Try it ▸ Pick out all lines in the listing holding the string "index" and copy them.

Recorded information ▸
Segment Open

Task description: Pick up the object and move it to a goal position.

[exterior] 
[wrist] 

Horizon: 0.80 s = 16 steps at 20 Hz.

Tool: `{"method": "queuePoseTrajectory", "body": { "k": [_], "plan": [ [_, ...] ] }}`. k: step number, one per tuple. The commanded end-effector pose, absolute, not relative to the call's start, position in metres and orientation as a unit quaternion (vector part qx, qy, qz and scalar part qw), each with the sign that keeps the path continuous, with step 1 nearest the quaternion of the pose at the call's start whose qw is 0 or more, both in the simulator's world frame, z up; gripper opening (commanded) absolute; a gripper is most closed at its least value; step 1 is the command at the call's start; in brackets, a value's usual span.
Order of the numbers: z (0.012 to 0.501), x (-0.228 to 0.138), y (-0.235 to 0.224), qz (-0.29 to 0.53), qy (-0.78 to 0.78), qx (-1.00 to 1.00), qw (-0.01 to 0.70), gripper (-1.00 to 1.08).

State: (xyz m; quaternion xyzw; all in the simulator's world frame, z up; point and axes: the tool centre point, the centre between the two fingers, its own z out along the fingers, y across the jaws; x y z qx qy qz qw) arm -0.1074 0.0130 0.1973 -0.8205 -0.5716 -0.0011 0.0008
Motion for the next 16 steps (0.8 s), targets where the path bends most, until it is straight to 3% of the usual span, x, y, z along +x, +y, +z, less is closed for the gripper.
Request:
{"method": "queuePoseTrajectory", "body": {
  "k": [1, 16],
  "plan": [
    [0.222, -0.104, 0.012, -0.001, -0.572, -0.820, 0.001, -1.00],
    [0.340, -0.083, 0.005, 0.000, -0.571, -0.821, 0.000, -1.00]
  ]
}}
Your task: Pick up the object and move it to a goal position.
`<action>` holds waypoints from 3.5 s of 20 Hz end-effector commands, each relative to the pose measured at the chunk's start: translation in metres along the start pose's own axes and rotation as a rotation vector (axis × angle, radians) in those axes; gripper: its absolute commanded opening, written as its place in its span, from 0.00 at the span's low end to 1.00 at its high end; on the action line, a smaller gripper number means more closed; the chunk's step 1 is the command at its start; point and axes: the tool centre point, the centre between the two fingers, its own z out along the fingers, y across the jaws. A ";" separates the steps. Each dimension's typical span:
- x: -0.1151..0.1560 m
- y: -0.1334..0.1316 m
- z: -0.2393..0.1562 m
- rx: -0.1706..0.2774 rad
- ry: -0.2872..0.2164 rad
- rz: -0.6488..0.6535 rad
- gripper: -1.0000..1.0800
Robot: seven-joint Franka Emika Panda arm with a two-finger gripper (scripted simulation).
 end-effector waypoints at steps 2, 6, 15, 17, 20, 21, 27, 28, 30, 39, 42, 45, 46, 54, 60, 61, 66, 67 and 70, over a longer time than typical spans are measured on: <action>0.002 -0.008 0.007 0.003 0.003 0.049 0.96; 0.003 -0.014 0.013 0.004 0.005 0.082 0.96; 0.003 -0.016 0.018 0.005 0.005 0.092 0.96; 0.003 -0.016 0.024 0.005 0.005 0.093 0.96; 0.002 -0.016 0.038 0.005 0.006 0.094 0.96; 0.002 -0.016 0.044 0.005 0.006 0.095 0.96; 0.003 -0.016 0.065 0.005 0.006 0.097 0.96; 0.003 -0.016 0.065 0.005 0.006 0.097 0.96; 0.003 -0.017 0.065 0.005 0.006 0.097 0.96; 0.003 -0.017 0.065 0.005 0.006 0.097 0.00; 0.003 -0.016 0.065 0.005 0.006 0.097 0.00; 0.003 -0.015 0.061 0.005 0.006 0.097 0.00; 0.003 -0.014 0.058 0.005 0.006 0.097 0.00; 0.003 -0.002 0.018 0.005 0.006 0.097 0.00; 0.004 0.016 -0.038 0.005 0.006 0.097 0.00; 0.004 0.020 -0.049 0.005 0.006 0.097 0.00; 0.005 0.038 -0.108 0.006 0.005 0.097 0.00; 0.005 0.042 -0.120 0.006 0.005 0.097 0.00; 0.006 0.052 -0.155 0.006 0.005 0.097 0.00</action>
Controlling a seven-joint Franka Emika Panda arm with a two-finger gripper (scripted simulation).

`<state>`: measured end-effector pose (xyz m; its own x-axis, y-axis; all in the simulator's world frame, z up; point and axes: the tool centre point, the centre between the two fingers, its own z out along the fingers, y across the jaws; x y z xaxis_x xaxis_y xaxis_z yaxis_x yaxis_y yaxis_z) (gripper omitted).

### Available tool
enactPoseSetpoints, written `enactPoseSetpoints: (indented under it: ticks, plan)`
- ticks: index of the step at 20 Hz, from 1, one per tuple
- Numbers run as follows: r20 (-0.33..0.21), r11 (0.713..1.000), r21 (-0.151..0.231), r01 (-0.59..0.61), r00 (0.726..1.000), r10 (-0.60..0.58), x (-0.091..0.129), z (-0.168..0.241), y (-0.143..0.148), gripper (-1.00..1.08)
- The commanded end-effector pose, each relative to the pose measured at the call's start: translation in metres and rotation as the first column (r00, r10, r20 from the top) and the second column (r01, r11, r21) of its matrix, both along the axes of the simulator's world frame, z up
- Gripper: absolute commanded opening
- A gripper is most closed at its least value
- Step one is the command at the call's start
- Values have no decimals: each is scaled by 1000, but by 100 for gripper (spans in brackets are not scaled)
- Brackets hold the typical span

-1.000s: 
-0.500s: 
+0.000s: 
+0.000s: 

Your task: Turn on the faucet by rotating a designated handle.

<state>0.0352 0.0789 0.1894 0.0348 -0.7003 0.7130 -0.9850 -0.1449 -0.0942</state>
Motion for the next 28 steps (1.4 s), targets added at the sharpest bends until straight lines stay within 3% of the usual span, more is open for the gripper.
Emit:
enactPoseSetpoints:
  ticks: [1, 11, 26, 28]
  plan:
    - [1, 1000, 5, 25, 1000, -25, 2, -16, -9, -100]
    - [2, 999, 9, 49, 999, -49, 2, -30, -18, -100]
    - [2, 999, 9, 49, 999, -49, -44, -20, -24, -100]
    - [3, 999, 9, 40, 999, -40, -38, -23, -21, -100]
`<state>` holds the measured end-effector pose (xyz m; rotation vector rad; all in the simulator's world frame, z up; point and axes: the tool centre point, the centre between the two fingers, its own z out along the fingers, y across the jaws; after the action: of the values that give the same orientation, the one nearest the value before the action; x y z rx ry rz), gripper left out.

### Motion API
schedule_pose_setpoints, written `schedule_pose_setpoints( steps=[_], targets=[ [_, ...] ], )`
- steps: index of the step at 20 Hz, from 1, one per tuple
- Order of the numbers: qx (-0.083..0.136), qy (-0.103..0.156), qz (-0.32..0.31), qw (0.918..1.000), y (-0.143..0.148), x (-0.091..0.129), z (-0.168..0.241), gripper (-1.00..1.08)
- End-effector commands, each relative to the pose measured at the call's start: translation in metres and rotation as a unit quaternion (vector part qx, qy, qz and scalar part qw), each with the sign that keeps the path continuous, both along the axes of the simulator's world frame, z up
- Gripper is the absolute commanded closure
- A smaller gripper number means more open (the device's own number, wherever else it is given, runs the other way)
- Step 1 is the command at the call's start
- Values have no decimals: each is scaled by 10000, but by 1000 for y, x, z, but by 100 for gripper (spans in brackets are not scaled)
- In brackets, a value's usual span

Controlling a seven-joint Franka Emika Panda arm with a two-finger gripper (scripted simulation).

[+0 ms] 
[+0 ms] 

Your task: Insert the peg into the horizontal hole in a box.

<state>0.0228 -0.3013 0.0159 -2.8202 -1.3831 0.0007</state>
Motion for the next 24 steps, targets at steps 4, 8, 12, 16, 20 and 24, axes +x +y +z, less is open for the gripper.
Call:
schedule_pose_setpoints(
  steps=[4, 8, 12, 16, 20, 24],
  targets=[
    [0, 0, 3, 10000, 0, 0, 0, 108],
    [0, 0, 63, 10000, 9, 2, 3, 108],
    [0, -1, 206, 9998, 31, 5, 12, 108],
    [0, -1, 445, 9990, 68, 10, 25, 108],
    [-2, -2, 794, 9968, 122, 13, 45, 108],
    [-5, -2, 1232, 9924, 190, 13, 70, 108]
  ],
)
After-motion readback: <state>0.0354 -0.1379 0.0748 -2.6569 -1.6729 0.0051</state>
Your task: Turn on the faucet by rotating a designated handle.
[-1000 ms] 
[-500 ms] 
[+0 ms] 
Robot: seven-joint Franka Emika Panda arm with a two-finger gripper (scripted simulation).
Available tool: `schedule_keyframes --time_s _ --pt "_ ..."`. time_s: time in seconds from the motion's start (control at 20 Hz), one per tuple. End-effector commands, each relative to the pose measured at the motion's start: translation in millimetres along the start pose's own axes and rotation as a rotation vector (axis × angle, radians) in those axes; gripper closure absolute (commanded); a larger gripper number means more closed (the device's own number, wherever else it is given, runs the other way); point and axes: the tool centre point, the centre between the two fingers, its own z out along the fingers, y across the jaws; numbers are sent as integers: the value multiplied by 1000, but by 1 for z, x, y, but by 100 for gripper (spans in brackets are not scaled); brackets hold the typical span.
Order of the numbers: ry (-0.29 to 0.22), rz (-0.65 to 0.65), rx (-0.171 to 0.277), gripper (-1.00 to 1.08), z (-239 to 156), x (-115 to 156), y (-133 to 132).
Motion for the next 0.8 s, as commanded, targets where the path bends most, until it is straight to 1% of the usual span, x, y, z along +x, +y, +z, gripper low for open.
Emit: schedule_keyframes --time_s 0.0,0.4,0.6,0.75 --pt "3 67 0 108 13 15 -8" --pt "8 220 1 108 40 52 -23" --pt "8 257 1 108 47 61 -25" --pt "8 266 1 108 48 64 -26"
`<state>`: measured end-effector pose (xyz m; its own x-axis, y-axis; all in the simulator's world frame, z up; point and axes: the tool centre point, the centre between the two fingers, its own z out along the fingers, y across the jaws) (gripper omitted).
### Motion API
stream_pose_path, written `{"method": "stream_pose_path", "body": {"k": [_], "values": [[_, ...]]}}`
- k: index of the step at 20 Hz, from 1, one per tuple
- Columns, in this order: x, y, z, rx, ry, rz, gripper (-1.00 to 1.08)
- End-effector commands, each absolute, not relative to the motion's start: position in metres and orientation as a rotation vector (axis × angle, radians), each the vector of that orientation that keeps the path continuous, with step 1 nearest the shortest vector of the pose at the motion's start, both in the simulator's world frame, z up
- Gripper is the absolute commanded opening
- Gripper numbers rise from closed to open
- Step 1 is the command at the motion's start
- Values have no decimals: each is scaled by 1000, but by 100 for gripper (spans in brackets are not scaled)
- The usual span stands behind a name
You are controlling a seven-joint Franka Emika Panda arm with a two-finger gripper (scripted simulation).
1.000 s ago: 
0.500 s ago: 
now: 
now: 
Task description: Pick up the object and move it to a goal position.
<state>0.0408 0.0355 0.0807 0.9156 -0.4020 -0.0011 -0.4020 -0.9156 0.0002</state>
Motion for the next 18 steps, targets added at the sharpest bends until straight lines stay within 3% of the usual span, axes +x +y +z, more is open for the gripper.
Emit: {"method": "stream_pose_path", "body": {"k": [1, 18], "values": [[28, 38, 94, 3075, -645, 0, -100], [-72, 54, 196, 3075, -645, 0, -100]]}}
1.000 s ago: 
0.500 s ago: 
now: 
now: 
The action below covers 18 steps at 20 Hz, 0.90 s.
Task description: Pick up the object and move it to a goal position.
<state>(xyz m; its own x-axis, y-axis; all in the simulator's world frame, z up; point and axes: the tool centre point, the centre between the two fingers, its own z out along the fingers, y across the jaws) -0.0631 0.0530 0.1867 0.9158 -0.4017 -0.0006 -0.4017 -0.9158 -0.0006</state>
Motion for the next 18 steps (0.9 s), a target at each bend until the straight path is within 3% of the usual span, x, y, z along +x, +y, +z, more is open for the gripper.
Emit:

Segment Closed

Completed exercise ▸
- ticks: index of the step at 20 Hz, from 1, one per tuple
- steps: index of the step at 20 Hz, from 1, one per tuple
- k: index of the step at 20 Hz, from 1, one per tuple

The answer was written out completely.